◆ THE INPUT ◆

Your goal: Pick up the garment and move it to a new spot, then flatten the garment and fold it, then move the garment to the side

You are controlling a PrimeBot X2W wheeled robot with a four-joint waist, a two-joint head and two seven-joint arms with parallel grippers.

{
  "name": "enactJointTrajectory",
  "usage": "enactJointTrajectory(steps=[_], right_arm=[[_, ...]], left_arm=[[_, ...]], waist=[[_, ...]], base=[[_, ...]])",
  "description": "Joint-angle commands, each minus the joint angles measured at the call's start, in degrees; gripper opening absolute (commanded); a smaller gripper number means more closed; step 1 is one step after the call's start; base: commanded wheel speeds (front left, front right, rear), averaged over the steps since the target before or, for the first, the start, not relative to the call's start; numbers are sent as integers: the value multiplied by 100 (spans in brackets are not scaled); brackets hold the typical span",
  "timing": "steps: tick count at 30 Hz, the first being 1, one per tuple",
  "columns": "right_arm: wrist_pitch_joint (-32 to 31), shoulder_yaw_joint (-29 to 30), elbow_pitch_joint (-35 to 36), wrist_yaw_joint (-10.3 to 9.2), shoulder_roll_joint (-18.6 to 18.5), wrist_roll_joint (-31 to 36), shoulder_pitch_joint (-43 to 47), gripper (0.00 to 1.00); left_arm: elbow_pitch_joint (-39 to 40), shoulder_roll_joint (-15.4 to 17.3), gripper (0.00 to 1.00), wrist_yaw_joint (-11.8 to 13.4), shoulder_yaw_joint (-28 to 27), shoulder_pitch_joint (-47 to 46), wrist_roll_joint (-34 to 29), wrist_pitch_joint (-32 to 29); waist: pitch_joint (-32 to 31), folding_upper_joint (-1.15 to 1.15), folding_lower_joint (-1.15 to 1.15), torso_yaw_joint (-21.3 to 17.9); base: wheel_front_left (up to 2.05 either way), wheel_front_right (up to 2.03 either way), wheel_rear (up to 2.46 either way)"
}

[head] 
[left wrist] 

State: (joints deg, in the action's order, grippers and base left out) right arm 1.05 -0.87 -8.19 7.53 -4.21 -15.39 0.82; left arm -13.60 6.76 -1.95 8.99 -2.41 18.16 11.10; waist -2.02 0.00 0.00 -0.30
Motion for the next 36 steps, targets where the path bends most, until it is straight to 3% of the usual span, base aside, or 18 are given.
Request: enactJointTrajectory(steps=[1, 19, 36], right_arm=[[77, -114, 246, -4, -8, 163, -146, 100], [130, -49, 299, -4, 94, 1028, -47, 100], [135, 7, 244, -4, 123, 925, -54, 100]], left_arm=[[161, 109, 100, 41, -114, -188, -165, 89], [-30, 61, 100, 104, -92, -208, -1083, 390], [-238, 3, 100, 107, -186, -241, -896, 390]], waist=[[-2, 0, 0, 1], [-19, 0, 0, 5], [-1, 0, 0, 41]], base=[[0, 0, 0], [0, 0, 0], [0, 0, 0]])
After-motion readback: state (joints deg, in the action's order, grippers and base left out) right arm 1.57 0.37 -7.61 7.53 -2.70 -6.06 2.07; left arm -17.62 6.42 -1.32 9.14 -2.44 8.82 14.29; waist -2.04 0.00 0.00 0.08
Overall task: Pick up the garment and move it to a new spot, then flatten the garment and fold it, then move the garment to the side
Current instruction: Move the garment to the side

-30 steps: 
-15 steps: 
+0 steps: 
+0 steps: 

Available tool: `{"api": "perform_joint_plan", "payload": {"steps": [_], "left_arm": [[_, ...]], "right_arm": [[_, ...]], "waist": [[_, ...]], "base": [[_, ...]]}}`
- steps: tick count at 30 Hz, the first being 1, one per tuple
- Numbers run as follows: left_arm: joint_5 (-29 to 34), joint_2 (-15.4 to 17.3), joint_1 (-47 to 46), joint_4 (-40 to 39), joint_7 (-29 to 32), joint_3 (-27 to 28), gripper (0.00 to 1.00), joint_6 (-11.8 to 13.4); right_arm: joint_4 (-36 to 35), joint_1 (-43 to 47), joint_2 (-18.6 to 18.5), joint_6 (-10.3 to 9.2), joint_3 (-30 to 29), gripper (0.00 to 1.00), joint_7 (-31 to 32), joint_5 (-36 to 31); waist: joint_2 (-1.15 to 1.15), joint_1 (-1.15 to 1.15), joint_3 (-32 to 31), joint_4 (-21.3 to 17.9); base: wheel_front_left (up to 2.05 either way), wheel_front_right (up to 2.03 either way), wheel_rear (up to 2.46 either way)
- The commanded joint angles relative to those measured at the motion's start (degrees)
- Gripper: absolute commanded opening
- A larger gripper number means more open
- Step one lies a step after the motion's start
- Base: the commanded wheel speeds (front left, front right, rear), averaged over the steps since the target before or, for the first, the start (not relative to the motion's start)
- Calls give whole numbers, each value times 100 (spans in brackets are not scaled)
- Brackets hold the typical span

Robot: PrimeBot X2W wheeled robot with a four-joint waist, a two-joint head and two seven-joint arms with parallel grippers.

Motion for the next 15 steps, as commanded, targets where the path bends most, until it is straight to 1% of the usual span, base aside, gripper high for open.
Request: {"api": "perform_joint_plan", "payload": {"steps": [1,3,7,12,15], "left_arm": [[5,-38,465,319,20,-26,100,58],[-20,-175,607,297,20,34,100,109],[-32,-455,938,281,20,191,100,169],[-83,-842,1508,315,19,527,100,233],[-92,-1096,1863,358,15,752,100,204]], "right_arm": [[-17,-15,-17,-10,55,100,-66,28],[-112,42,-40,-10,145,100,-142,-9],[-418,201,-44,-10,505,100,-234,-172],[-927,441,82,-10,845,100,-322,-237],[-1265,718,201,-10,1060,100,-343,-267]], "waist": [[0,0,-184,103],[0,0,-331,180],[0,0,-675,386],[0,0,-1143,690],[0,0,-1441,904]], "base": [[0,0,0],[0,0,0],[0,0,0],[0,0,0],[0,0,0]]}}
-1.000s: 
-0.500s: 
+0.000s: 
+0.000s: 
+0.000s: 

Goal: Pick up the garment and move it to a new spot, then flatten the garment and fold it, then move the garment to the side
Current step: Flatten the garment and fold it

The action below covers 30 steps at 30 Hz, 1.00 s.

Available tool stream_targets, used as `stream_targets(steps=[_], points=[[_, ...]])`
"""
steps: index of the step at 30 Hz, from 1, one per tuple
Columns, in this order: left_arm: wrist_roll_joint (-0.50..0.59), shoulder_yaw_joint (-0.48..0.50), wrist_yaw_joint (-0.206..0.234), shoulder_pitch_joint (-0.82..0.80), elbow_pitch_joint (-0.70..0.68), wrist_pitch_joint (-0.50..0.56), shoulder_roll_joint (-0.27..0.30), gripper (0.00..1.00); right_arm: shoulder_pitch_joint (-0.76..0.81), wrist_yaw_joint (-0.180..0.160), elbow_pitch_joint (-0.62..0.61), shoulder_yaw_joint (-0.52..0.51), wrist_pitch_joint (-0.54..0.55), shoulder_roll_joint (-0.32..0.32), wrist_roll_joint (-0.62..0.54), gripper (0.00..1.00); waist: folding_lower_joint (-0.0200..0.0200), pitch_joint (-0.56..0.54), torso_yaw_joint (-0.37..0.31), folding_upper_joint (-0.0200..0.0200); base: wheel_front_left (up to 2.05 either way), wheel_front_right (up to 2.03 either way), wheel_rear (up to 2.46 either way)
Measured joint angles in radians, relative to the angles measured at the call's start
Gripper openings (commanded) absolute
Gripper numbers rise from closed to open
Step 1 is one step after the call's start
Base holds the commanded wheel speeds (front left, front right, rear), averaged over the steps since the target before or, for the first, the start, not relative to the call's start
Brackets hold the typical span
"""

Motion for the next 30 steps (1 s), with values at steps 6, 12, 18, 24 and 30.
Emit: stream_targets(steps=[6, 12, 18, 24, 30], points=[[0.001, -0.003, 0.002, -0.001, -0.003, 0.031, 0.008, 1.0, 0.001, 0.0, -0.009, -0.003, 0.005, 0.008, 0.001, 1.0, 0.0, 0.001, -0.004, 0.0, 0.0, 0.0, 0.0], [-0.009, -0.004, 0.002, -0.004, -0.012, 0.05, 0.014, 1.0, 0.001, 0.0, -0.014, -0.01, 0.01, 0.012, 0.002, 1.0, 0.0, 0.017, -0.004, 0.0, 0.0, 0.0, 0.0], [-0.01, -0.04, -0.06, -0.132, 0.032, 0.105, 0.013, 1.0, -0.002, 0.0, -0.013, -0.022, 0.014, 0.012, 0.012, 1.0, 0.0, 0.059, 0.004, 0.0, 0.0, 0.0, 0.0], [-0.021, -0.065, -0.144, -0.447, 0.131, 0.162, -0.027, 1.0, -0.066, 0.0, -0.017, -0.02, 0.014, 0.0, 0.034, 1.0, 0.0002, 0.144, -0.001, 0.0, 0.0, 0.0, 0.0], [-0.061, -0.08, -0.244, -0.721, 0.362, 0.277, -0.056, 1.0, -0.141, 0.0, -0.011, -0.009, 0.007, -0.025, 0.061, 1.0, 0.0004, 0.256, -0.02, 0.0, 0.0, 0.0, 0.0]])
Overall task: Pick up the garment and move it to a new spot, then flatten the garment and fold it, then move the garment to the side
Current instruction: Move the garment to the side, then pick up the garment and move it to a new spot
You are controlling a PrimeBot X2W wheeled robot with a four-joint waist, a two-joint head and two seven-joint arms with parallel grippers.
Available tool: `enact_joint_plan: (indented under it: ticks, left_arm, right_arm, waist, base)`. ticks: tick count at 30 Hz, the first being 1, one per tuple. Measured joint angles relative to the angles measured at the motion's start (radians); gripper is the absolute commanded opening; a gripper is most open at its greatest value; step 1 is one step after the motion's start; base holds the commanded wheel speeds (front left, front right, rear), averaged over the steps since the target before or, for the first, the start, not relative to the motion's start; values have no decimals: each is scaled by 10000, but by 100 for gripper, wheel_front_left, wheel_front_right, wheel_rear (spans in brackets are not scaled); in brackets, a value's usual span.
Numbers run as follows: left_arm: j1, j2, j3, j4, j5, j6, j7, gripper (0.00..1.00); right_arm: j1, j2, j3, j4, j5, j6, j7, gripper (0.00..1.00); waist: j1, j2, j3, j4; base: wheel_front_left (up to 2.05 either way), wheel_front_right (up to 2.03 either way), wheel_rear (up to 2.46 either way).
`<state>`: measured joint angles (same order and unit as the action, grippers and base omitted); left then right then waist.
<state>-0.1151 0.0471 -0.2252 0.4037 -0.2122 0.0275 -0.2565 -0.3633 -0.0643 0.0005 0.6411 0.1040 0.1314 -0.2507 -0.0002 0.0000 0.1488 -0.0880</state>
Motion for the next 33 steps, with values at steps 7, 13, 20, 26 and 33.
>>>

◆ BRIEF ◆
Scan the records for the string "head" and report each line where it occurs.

◆ EXERCISE RESULT ◆
You are controlling a PrimeBot X2W wheeled robot with a four-joint waist, a two-joint head and two seven-joint arms with parallel grippers.
[head] 
Robot: PrimeBot X2W wheeled robot with a four-joint waist, a two-joint head and two seven-joint arms with parallel grippers.
You are controlling a PrimeBot X2W wheeled robot with a four-joint waist, a two-joint head and two seven-joint arms with parallel grippers.

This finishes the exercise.